ENTRIES SHOWN:
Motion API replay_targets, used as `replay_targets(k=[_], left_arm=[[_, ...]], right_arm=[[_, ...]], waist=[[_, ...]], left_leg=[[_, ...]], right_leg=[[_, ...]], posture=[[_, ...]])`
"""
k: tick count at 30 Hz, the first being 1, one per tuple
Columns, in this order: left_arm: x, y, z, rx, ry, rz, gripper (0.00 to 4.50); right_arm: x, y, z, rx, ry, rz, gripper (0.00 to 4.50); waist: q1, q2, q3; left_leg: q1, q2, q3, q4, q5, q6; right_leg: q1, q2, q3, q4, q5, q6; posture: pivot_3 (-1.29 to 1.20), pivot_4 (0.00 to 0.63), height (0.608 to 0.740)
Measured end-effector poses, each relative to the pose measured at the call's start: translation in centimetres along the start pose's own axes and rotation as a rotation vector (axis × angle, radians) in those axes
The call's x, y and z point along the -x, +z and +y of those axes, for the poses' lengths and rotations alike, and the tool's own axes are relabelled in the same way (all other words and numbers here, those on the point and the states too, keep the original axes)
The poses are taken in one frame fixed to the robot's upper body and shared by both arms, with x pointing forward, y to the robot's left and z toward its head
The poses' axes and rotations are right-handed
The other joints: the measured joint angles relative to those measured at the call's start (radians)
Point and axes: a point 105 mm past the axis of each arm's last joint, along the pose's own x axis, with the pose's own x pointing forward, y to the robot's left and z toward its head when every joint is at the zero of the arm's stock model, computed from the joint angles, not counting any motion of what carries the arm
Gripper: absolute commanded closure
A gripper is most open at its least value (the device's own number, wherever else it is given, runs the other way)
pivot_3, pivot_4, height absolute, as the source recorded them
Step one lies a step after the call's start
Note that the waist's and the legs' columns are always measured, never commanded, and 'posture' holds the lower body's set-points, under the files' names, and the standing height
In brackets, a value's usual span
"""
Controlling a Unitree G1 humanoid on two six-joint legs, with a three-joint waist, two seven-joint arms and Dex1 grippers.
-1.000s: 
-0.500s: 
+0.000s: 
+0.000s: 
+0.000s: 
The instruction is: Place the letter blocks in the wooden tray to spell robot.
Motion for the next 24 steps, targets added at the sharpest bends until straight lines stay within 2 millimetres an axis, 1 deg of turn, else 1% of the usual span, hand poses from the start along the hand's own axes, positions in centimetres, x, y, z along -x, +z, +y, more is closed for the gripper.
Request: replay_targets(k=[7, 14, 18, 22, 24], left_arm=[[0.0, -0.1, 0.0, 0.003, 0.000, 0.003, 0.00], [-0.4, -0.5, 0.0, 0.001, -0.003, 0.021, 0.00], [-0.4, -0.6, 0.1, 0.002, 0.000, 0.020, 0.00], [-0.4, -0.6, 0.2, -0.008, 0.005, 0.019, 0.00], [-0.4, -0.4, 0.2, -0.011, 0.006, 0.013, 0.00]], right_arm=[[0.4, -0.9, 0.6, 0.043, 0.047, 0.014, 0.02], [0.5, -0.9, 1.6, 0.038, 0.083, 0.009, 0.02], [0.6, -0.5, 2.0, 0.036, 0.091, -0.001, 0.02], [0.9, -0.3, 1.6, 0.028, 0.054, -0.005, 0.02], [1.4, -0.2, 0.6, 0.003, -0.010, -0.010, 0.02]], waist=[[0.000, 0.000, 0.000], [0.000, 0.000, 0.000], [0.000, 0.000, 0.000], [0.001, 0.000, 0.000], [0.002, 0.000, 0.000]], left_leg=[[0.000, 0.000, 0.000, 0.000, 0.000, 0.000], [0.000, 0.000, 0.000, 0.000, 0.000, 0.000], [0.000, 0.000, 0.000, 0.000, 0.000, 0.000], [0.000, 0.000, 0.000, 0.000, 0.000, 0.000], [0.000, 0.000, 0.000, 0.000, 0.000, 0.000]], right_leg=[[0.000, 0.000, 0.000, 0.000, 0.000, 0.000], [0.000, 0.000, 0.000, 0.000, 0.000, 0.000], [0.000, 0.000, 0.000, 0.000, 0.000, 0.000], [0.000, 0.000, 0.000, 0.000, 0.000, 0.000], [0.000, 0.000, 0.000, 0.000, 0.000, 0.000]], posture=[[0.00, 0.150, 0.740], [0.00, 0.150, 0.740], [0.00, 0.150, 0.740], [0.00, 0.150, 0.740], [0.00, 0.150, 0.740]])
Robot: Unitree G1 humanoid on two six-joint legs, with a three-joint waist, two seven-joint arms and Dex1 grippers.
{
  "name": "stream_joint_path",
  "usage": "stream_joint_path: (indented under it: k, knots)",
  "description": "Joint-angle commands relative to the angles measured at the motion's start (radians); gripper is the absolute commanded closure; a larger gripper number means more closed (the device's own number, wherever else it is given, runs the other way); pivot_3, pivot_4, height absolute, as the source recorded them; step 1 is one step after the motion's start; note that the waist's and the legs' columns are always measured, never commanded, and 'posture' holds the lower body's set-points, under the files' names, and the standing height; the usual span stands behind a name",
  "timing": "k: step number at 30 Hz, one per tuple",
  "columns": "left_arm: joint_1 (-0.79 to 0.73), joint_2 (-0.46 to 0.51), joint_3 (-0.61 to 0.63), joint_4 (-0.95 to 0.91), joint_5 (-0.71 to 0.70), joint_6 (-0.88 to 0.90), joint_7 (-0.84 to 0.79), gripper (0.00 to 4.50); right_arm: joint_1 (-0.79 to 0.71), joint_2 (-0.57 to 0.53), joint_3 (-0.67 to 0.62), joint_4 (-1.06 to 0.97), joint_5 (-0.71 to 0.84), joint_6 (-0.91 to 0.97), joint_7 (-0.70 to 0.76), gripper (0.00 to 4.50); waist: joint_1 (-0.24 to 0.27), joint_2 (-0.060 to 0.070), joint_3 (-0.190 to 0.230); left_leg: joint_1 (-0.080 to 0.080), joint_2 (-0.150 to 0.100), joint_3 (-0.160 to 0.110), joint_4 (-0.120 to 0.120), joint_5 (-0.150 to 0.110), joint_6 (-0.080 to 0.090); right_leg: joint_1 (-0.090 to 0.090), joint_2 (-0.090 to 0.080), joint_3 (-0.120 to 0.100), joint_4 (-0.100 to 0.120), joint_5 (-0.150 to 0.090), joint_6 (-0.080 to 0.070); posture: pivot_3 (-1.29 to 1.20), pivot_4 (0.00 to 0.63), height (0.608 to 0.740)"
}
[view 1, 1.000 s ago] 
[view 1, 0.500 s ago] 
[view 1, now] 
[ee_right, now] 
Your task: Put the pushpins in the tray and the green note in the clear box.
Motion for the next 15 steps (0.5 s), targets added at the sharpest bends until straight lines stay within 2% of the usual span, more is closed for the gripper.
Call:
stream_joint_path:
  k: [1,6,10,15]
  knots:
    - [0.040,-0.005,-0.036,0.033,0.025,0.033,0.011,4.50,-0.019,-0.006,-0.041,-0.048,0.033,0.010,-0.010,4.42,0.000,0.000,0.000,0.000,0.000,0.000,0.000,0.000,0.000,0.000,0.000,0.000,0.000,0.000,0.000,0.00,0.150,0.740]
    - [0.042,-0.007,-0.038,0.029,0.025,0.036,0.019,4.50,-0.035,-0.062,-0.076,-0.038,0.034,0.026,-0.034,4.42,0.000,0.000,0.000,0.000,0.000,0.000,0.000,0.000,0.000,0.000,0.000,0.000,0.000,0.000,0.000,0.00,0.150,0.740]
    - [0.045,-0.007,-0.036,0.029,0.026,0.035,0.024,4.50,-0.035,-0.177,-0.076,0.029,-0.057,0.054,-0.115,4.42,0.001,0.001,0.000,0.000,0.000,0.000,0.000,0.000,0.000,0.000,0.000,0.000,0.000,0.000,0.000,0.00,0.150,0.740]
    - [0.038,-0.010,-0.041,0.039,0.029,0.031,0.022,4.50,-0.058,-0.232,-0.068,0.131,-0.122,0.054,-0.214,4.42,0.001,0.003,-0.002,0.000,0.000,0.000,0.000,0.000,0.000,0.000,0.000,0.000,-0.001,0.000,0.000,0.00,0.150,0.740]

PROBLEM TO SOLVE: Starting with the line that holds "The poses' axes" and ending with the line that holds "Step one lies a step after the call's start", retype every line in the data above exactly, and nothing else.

YOUR SOLUTION:
The poses' axes and rotations are right-handed
The other joints: the measured joint angles relative to those measured at the call's start (radians)
Point and axes: a point 105 mm past the axis of each arm's last joint, along the pose's own x axis, with the pose's own x pointing forward, y to the robot's left and z toward its head when every joint is at the zero of the arm's stock model, computed from the joint angles, not counting any motion of what carries the arm
Gripper: absolute commanded closure
A gripper is most open at its least value (the device's own number, wherever else it is given, runs the other way)
pivot_3, pivot_4, height absolute, as the source recorded them
Step one lies a step after the call's start

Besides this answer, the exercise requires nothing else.